Season 1 of Toradora concludes with a simple, yet affecting portrayal of friendship–which encapsulates all that has gone right with a show that I never expected to be so good.
I feel the same way about Toradora as I did for a comedy from the previous year, Seto no Hanayome. Neither would win awards for originality–they both start with unremarkable, even cliched premises. I certainly didn’t even notice Toradora in my own fall preview, passing it over as Yet-Another-Harem-Comedy type shows. Series like this one are always some of the most pleasant of surprises, because it worked past my defenses and endeared me to it in a way that is pretty rare for a comedy.
And a comedy it is. It never lost its humor, even with the serious subtext of its final arc. Far too many shows in the past have opted to begin with humor and then transition to a pure drama devoid of any laughter whatsoever–and it rarely works well. Now, you’ll have to grant my biases: I have a higher tolerance for tsundere humor than many. I think that was how I managed to somehow survive 2.5 seasons of Zero no Tsukaima without simply turning away in disgust–though the third season finally did it for me. But fortunately, Taiga isn’t the only source for humor in the show–Minorin and Ami are pretty good at gags themselves. (I’ll never forget Minorin’s excited-to-the-point-of-nosebleed proposal for a haunted house in episode 11.)
But when the time comes to take the characters a little more seriously, not only do they earn it, they do it with enough emotional subtlety to make me care about them and feel for them. It’s only a little emotional realism, not a lot; the situations portrayed in the plots aren’t exactly realistic much of the time, and one can point out how two-dimensional Taiga’s father turned out to be (among other plotting flaws). It’s the little details, like the fine ending of episode 11 when Taiga decides, with great reluctance, to trust in Ryuji’s wish to be reconciled with her father–in response to his once suppressed pain over losing his own ne’er do well father. It’s moments like the little talk he and Minorin have while they’re on vacation about ghosts, or the talk they have near the very end of episode 13. And it’s elegantly written, evocative lines like
Taiga: How do you dance?
Yusaku: We hold hands and look at each other. Then we go in circles until we get tired. And that’s it.
Which, before it gets too sentimental, is immediately followed up by a golden transition:
Minorin: Am I a lesbian?
A little yeast leavens the whole lump, as the saying goes; now that I think about it, I remember all the way back to the first episode’s voice overs, which seemed out of place in what should have been a very cliched anime rom-com. They were a little too pensive for the genre, I remember thinking even then. It’s nice that it really was a sign of things to come. Those moments help elevate it from the straitjacket of genre conventions, which, at their best, serve as a useful starting point to create interesting characters and stories with their own voice.

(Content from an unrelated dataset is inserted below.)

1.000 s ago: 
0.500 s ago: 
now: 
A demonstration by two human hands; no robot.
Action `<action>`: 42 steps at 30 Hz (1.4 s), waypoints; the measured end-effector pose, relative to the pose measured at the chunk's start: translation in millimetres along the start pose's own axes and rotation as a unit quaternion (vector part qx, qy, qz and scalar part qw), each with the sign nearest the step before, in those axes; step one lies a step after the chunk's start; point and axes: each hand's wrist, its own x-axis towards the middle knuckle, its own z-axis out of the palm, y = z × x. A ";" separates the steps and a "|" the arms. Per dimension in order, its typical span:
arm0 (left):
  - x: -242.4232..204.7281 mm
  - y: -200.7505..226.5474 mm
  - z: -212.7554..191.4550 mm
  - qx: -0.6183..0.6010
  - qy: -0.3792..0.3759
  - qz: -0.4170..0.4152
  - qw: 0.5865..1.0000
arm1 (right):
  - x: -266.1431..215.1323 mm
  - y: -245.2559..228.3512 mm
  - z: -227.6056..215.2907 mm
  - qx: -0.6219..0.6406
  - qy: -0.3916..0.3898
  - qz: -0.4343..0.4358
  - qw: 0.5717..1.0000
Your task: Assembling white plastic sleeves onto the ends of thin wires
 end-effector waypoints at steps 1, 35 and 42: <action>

And their voices are distinct and complementary. This is a very well-balanced cast, which is rare in anime and even rarer in shounen romances that usually lean toward harem. I’ve already explained why this isn’t a harem, and one of the ingredients to this show’s success is how well the characters play off one another. Taiga is tsundere-ish, sure; but Ryuji (in spite of his “housewife” tendencies–had to laugh at his quip, “don’t you guys want coupons?”) pushes back. Ami situates herself well as a vulnerable, but proud and independent, person who wins grudging admiration from the rest. Yusaku is friends with pretty much everyone, a genuinely kind hearted person who holds the group together in many ways. Etc etc–this is a real ensemble of friends, and it turns out that friendship is what makes this show tick, moreso than romance really. It’s friendship that heals and protects even when family won’t; I think this is true for many teens in real life, for whom their peers are just as, if not more, influential than their parents. That’s why the final episode of the season was so moving to many, because it not only shows the maturation of Taiga but also shows the kind of thing good friends do for each other when they’re in trouble. Did you notice that when Minorin finally sheds tears–it wasn’t for her own fears or angst, but because of her deep care for Taiga? Everyone wants that; few fail to be affected when it happens.
Of course, we know that the story is not over–more episodes will continue on January 7. This isn’t any kind of final review, more an assessments of its strengths, an addendum to my previous article about why this has proven to be the most pleasant discovery I’ve had in the fall. If the creators manage to keep the quality up, they won’t have redefined the genre exactly, nor will they have created one of the great masterpieces of anime. Sometimes, that’s not necessary. It’s a solid, entertaining piece of work that happens to have more real heart than most of its sorry cousins–and that’s enough.